Having parenting skills is like having a tool belt. As a carpenter, you wouldn’t use a hammer for everything you did if your belt was filled with other tools. It is much the same with parenting. While many parents use spanking to solve their problems, the result is often pure frustration.
During the time that you are taking this course, we ask that you do not use any form of corporal punishment. The reason for this request is that it is too easy to fall back on these habits rather than using the new methods being taught in this course.
Below are some researched arguments against corporal punishment::
- It is unnecessary. There are nonviolent disciplinary alternatives, which are even more effective and pose no risk or harm to children.
- It confuses discipline with punishment. Discipline is used to teach, while punishment is used for control and retribution. Young children do not commit crimes that require a punishment reaction. Their mistakes call for a corrective disciplinary response only.
- It validates fear, pain, intimidation, and violence as acceptable methods of resolving conflicts between adults and children.
- It preempts effective means of communication and problem solving. As long as it is a viable option, little effort will be made to learn nonviolent alternatives.
- It confuses the issue of love and violence, teaching that violence can be an expression of love. True love is expressed in much healthier ways.

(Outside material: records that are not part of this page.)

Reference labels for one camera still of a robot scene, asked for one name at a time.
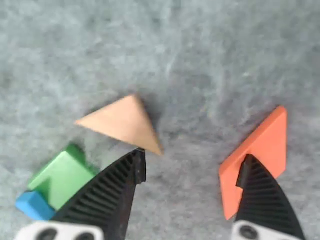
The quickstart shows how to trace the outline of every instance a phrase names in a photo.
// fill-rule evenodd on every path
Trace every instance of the foam block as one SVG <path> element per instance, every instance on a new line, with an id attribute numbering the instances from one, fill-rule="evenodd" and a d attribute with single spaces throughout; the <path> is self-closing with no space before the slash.
<path id="1" fill-rule="evenodd" d="M 55 210 L 50 207 L 39 192 L 24 192 L 15 201 L 15 207 L 33 220 L 50 220 Z"/>
<path id="2" fill-rule="evenodd" d="M 59 210 L 95 175 L 81 149 L 70 144 L 29 181 L 28 188 L 41 193 L 51 207 Z"/>

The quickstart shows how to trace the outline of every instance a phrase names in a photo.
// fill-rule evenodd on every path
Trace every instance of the peach triangular block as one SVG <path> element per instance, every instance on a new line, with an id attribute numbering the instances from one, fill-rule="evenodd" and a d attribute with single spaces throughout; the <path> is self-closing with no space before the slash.
<path id="1" fill-rule="evenodd" d="M 155 154 L 163 154 L 151 121 L 136 95 L 126 96 L 75 123 Z"/>

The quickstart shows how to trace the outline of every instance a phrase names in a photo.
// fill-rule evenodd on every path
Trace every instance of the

- Since all human behavior is symptomatic, it merely controls the symptom while aggravating the cause of the personality disturbance in your child.
- It is dangerous because it can escalate into battering.
- It increases aggressiveness in your child and promotes vandalism in the school and on the street. Violence perpetuates violence.
- It can result in permanent physical, mental, spiritual, or emotional harm to your child.
- It reduces the ability of your child to concentrate on intellectual tasks, thereby inhibiting learning.
- There is a higher rate of juvenile delinquency, depression, and suicide among children who are corporally punished.
- The children develop less conscience (i.e., when corporal punishment is used, right and wrong is an external control from the parent rather than an internal decision to control one’s behavior; also children will rebel against this from of punishment simply to rebel instead of developing their own consciences).
- There is a higher incidence of violence among siblings in households where corporal punishment is practiced.
- Initiative and creativity are decreased and a sense of powerlessness, alienation, and being “turned off” are increased.
- Children who are physically punished tend to achieve a lower level of academic and economic success as an adult.
- Corporal punishment does not teach the skills necessary to become successful.
Reasons 1-10 have been taken from Spare the Rod by Phil E. Quinn, with special permission from the author.
Reasons 11-16 were modified from a lecture given by Murray A. Straus, based on research he conducted at the Family Research Laboratory, University of New Hampshire, Durham, NH 03824 (603)-862-2594. Explanatory notes are parenthetical and provided by Kathryn Kvols to further support Murray Straus’s points.